Experiments Jul 20, 2026 · Nitish Chauhan

Talk First, Build Later: Three Brains for Clear Work

The bottleneck is not the coding agent. It is forcing a systems architect to work like a programmer - waiting, typing, and bleeding momentum.

Nitish Chauhan noticed something uncomfortable about modern AI coding workflows: lots of back-and-forth, slow retrieval loops, and a brain sitting idle while the agent searches, plans, and edits. For someone whose sharpest skills show up in verbal problem-solving, that workflow is not just inefficient. It is misaligned.
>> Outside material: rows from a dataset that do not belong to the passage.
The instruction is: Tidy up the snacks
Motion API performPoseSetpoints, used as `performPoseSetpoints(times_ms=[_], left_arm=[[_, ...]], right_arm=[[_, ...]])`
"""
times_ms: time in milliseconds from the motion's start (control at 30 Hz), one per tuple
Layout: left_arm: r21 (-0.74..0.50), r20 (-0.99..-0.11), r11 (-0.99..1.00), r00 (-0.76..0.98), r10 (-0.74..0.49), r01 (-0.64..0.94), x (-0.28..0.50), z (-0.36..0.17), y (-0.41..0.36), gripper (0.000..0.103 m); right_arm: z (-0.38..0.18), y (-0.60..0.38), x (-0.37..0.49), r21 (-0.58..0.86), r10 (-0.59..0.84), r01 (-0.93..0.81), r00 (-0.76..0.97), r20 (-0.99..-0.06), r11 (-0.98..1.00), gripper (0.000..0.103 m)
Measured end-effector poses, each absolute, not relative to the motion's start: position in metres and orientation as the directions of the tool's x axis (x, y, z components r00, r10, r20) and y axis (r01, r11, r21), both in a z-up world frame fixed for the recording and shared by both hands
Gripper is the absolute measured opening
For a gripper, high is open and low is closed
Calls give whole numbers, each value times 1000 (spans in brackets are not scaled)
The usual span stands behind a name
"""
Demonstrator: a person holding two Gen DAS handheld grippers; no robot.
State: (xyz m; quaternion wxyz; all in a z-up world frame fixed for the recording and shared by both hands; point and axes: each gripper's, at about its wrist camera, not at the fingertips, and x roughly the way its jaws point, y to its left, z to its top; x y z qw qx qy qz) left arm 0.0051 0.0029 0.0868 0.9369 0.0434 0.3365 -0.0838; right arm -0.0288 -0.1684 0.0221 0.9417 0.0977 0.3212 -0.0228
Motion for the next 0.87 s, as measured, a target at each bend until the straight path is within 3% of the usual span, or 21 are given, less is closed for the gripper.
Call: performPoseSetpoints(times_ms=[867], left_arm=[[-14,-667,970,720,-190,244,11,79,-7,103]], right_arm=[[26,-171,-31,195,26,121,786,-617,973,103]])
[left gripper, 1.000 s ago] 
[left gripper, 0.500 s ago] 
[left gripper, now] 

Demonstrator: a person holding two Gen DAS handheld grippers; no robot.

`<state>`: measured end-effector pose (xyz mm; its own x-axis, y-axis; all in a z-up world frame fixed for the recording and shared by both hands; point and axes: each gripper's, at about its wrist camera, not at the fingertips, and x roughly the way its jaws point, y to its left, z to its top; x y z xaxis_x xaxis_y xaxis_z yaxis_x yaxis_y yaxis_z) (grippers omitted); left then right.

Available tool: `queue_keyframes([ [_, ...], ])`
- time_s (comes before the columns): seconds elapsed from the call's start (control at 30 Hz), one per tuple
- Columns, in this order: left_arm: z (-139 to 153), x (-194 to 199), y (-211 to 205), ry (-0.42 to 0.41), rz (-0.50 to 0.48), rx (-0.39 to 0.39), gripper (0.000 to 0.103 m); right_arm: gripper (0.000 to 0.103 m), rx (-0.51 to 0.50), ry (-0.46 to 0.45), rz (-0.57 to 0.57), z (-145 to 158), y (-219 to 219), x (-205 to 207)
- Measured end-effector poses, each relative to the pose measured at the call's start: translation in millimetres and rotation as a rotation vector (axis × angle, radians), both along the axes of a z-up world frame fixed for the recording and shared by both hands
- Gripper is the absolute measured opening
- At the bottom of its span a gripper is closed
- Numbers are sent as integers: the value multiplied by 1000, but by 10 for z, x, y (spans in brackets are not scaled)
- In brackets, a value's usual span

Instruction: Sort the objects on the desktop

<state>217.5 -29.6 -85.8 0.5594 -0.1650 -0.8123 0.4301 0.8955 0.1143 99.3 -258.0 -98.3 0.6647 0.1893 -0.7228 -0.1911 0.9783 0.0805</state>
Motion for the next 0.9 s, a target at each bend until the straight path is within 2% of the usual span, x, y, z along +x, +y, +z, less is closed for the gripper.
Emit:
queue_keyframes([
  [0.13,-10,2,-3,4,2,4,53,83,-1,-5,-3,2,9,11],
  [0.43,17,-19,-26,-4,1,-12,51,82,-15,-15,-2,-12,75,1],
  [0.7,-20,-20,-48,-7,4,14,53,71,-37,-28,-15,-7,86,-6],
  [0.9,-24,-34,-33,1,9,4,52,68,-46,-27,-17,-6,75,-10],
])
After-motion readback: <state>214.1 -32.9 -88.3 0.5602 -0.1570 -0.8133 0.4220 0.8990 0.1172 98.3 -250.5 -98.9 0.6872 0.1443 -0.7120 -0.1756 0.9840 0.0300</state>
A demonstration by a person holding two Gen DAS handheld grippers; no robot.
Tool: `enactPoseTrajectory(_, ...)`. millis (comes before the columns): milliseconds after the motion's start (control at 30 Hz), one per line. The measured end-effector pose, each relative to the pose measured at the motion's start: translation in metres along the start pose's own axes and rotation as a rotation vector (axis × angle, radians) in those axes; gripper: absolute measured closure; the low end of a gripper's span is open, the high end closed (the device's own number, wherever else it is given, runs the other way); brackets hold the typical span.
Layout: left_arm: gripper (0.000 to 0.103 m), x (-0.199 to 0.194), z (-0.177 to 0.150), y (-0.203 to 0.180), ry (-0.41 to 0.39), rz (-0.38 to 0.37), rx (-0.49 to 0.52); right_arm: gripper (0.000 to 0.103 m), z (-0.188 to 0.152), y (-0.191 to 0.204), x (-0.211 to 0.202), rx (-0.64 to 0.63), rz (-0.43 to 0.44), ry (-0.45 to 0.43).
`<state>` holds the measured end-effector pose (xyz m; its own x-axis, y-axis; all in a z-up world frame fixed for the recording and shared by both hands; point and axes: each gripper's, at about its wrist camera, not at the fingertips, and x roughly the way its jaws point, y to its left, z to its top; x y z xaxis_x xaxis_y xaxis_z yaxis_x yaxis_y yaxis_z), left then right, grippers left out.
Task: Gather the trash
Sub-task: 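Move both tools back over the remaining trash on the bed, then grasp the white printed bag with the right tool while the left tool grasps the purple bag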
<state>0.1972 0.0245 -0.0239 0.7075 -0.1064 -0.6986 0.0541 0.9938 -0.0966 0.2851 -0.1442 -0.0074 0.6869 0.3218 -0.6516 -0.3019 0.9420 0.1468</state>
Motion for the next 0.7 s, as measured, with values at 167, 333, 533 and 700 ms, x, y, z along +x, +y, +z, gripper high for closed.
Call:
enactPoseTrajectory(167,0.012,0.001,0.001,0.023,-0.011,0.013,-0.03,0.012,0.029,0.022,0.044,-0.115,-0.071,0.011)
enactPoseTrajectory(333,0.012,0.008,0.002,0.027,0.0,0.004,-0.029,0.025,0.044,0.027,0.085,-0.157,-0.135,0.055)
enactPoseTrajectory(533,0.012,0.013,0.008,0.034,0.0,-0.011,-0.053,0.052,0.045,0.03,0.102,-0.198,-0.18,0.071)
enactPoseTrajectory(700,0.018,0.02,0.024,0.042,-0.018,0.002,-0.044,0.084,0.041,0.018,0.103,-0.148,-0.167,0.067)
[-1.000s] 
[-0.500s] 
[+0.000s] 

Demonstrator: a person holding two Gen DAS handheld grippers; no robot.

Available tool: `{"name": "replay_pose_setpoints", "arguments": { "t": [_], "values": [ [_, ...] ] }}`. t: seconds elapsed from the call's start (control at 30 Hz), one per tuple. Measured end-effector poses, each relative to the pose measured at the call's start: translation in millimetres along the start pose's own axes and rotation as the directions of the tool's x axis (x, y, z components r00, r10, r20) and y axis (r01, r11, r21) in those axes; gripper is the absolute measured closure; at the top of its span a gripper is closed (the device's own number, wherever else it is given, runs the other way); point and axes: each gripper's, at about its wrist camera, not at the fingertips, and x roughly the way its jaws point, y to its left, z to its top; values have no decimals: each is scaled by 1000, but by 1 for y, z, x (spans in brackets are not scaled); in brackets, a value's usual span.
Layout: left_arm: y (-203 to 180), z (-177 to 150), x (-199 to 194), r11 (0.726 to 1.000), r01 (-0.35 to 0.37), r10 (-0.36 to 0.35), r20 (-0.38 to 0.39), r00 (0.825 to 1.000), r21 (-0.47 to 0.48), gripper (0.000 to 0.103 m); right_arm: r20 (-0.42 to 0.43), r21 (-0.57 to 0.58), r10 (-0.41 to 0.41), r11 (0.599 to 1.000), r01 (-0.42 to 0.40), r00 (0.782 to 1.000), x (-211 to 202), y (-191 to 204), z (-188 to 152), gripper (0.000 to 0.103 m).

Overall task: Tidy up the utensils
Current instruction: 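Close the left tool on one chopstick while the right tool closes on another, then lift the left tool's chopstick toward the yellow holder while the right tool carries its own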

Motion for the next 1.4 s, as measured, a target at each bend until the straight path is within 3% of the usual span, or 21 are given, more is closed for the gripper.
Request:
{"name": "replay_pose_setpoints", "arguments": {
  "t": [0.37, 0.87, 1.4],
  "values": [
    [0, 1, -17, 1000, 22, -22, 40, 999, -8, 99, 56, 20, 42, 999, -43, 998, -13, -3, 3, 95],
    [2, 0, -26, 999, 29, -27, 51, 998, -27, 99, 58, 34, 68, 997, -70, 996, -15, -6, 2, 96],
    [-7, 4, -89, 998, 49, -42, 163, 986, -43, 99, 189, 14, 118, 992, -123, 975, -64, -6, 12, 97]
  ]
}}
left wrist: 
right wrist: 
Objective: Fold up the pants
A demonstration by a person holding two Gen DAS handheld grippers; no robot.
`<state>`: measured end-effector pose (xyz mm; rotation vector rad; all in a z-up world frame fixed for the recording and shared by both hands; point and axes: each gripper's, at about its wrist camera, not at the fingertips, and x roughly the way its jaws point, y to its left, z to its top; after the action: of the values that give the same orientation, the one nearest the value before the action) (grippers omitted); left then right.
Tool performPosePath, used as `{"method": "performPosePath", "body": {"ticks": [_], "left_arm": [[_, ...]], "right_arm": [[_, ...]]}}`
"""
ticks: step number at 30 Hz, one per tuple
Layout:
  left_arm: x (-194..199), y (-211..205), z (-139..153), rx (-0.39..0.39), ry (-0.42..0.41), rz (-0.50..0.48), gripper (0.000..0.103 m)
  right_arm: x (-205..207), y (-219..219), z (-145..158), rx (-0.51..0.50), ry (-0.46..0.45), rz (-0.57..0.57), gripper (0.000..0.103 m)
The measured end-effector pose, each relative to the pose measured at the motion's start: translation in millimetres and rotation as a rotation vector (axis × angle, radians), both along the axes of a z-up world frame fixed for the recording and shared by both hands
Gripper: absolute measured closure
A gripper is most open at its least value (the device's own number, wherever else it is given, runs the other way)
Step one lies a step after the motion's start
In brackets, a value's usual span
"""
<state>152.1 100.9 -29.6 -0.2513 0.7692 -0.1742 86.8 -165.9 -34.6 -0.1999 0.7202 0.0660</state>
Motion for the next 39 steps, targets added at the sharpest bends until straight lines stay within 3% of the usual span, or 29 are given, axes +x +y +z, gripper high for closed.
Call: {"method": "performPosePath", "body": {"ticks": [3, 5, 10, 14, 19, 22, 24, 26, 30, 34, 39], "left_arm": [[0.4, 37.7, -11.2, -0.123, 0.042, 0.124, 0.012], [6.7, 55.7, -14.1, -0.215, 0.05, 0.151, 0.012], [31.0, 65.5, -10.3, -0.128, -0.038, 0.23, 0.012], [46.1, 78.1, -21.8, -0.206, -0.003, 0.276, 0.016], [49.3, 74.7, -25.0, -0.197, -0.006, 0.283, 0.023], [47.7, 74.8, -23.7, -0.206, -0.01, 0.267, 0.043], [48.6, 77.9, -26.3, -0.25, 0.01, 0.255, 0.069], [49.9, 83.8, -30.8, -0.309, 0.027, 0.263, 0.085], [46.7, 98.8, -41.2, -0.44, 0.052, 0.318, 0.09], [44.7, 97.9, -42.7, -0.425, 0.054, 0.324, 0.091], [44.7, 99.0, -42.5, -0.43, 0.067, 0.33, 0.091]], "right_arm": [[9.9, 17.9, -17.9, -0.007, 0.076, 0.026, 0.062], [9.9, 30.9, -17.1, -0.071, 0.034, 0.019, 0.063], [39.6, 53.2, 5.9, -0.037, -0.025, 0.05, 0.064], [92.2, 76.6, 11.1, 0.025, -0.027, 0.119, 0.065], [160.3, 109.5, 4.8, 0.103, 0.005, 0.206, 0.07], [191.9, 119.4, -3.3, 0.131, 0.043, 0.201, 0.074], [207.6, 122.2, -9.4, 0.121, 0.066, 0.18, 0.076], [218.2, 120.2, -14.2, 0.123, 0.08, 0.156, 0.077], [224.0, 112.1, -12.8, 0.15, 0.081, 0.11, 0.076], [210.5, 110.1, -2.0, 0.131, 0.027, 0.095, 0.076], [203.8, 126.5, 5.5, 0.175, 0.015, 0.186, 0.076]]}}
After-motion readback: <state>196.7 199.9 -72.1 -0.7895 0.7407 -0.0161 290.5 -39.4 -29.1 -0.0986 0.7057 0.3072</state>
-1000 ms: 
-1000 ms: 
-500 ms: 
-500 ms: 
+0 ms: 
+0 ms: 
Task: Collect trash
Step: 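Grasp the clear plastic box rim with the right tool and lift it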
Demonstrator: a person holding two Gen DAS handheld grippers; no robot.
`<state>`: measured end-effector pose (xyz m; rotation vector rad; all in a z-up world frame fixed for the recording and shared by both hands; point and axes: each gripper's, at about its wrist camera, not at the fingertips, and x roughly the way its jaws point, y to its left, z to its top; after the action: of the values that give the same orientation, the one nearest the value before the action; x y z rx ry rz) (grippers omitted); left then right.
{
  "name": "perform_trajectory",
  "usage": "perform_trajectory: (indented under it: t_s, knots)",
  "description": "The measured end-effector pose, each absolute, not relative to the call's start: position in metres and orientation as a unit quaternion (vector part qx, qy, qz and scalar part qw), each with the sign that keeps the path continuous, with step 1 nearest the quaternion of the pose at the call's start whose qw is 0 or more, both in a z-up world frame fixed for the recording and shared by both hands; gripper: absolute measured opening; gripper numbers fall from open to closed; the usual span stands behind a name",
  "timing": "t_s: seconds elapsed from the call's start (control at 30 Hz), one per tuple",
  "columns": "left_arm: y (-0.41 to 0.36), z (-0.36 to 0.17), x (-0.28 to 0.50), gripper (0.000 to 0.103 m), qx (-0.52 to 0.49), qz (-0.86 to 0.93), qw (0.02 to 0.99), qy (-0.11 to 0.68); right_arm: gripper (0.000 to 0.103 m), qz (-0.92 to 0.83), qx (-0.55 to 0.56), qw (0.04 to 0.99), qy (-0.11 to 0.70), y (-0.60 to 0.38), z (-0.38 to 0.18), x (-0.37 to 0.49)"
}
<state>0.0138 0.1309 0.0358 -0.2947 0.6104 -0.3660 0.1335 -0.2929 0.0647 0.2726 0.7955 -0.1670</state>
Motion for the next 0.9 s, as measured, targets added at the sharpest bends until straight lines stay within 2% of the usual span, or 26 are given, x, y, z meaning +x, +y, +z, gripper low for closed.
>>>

You discover systems while talking.

Ideas appear while speaking. Connections appear while speaking. Problems dissolve while speaking. If that is the cognitive channel, optimizing around typed prompts is like asking a jazz musician to compose only through spreadsheet cells.

The wrong loop

Idea → open Cursor → ask → wait → search → wait → answer → wait → edit → repeat

That is programmer workflow. Useful when uncertainty is already low. Painful when you are still discovering the system. Linear step instructions turn a systems thinker into a queue manager for their own attention.

Split into three brains

1. Thinking brain

Talk. Discover. Question. Connect. Invent. No coding. No implementation. This is where verbal flow lives - walks, voice dumps, high-bandwidth dialogue sessions.

2. Architect brain

Convert the conversation into structure: goal, features, architecture, tasks, dependencies, open questions. Still nobody codes.

3. Execution brain

Hand a coding agent a bounded task: implement Task 4, follow the architecture, do not redesign. Suddenly the agent looks brilliant, because you stopped feeding it fog.

Walk / voice dump
 → transcript
 → extract ideas / decisions / tasks
 → architecture packet
 → Cursor implements in parallel
 → you keep thinking

Conversations are product inventory

Long discussions are not disposable. They contain reusable assets: workflow architectures, decision logs, experiment records, content seeds, personal knowledge graph edges. Treat transcripts as raw ore, not chat residue.

That is also why NitishLabs keeps circling a Voice-First Thinking OS: capture speech, cluster topics, extract insights, maintain decisions and experiments, then hand clean implementation packets to an engineering agent. Most knowledge tools assume people think by writing. Some of us think by dialogue. That difference is foundational, not cosmetic.

What the coding agent should not do

  • Brainstorm from scratch
  • Host long philosophical digressions
  • Run endless research loops as the primary thinking mode
  • Own open-ended “let's think” sessions

Keep cognition flowing. Let implementation wait in parallel. Your brain should almost never be trapped inside the execution environment waiting for permission to continue thinking.